Texte intégral
Monsieur le ministre, alors même qu'il s'agit d'un budget important, nous en discuterons rapidement - on l'a regretté et je le regrette aussi. Je souhaite en effet que l'université prenne toute sa place dans le débat politique. Comme nous aurons des élections nationales importantes dans les mois qui viennent, tout ce qui n'aura pas été dit ici sera évoqué devant l'opinion.
Je souhaite que l'université ne soit pas ce thème un peu récurrent dont on parle avec beaucoup de pudeur parce que l'on craint les événements universitaires, mais qu'il prenne sa vraie dimension politique : c'est là que se conçoit et se fait une grande partie de l'avenir de la nation.
Votre budget va jusqu'au bout de la logique ancienne, qu'elle soit de droite ou de gauche, mais cette logique n'est-elle déjà pas trop ancienne pour l'avenir ?
En clair, c'est un budget consumériste. Certes, c'est un budget solide, et je vous félicite d'avoir obtenu autant de crédits, mais il n'y a aucun redéploiement. Vous n'avez pas le discours du ministre de l'intérieur ! Je regrette qu'il ne tienne pas le vôtre, comme je regrette que vous ne teniez pas un peu le sien. Vous auriez pu redéployer vos moyens et lui aurait sans doute eu besoin de davantage de crédits. Je rends ainsi presque hommage à votre habileté budgétaire !

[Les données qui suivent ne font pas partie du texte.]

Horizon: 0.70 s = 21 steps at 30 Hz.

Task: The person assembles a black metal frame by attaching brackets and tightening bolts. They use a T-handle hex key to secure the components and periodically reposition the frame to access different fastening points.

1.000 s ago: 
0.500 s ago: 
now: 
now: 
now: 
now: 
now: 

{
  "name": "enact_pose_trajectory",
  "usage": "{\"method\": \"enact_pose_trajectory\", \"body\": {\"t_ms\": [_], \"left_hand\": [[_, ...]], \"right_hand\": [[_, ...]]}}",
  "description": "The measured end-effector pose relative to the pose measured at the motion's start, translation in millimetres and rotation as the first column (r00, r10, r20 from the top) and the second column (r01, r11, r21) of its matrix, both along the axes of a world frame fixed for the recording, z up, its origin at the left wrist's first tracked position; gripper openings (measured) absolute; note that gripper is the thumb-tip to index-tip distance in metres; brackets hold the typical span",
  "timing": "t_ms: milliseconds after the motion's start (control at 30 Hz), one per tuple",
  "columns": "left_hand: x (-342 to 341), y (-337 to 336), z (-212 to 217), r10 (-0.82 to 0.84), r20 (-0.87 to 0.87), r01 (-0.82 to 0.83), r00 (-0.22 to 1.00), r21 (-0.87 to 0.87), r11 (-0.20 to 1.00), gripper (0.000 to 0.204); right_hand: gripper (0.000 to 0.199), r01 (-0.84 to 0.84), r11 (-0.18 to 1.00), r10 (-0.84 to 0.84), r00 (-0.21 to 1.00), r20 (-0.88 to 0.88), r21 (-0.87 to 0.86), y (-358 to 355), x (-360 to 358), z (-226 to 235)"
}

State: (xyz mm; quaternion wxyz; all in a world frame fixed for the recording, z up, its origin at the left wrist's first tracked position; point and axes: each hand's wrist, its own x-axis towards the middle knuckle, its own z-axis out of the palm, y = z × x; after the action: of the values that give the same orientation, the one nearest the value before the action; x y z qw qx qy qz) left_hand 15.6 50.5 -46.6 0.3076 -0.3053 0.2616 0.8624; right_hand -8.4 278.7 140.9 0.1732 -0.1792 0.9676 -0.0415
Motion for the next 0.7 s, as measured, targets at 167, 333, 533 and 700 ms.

S'il est riche en crédits, ce budget, comme les précédents d'ailleurs, de droite comme de gauche, car le système l'impose, est relativement pauvre en qualité.
Ce qui me frappe, c'est que, comme les précédents, il témoigne que l'ascenseur social que représente l'enseignement supérieur est en panne. Alors que le siècle précédent avait commencé sur l'idée que le diplôme était un ascenseur social, notre siècle commence par un constat beaucoup plus douloureux; le diplôme, hélas !, ne permet plus l'ascension sociale.
Les chiffres sont redoutables: un fils d'agriculteur sur cinquante étudiants dans l'enseignement supérieur, un fils d'artisan sur dix, un tiers d'enfants des professions intermédiaires dans les formations longues ! En revanche, 30 % de fils d'ouvriers dans les IUT, 40 % dans les STS.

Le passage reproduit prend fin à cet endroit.